In our lesson in the Gospel of John, we heard Jesus to declare: “I am the gate for the sheep.” When we in our time read this text about one who watches or guards the gate, we cannot help but think of one of the most disturbing novels of the modern age. We refer here to Franz Kafka’s novel The Trial.  In the chapter titled “Before the Law,” there stands a doorkeeper before a man in a small waiting room. This is a parable about how people due to fear and a bad conscience are denied access to abundant life. No matter what they do, they’re always wrong. That’s why there’s always someone who explains to them that entering through the door is impossible, as does the doorkeeper in Kafka’s parable. How old do we have to be before overcoming this phantom? Kafka’s parable shows us that we will die in the small waiting room, as long as fear and a bad conscience have power over us. In the end the doorkeeper tells the man that indeed he has been at the right door, but that the door only opens from the inside, and therefore he has only himself to blame.

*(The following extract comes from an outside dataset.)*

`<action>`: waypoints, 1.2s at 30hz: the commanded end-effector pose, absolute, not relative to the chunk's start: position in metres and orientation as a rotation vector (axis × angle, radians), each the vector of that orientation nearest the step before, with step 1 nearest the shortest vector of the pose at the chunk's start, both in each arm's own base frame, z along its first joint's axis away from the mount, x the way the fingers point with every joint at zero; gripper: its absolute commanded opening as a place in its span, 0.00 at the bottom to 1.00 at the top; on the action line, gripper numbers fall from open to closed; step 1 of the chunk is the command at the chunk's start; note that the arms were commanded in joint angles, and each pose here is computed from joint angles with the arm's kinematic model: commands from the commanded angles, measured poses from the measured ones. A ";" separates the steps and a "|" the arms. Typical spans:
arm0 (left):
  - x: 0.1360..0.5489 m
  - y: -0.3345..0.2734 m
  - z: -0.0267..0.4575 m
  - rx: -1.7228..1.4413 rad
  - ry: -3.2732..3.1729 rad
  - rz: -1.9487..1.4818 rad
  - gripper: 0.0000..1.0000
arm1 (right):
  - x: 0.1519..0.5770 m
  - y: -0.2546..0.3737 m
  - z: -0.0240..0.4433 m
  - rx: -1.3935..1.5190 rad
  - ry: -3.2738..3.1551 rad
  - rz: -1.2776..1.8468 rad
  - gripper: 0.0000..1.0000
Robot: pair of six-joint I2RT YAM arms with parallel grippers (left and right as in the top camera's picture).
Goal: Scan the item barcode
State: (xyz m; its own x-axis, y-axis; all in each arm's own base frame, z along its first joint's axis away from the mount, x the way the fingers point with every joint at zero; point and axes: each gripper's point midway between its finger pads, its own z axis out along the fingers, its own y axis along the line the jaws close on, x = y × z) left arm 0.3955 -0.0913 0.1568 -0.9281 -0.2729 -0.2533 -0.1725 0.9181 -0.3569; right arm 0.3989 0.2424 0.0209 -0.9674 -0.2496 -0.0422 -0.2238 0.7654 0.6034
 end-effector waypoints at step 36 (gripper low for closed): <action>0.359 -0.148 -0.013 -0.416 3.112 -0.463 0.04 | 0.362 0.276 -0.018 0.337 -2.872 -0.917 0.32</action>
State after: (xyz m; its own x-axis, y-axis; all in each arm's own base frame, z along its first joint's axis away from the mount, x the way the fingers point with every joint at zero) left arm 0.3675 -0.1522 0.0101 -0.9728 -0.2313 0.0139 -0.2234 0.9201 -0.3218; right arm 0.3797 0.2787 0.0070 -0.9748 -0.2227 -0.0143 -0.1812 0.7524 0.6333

That cannot happen to the one who has Jesus as his or her shepherd. Jesus wants us to have access. He is our gate. Whoever enters by him will be saved. “Surely goodness and mercy will follow me, and I will dwell in the house of the Lord forever.” Jesus understand his role as our shepherd in just this way. He accompanies each of us until we reach the threshold of the house. And we find him already there. He stands at the gate, and in fact is the gate. He is the entryway into the house of God.


Today, if it were not for the coronavirus, we would be celebrating communion together. There is a eucharistic reference in the Psalm, which we consider here in conclusion. Our good shepherd has prepared a table for us in the presence of our enemies. On our video on Good Friday we spoke of the significance of the words “it is finished,” which Jesus announced from the cross before he died. What is finished? Finished is the hostility between God and man. It was crucified with Christ. Finished is the hostility that divides us from our enemies. It too was put to death on the cross. When we celebrate communion together, we announce and anticipate this peace as the destiny that God has in store for us in Christ. Until then may we trust our shepherd. For he will bring us to this destiny. Amen.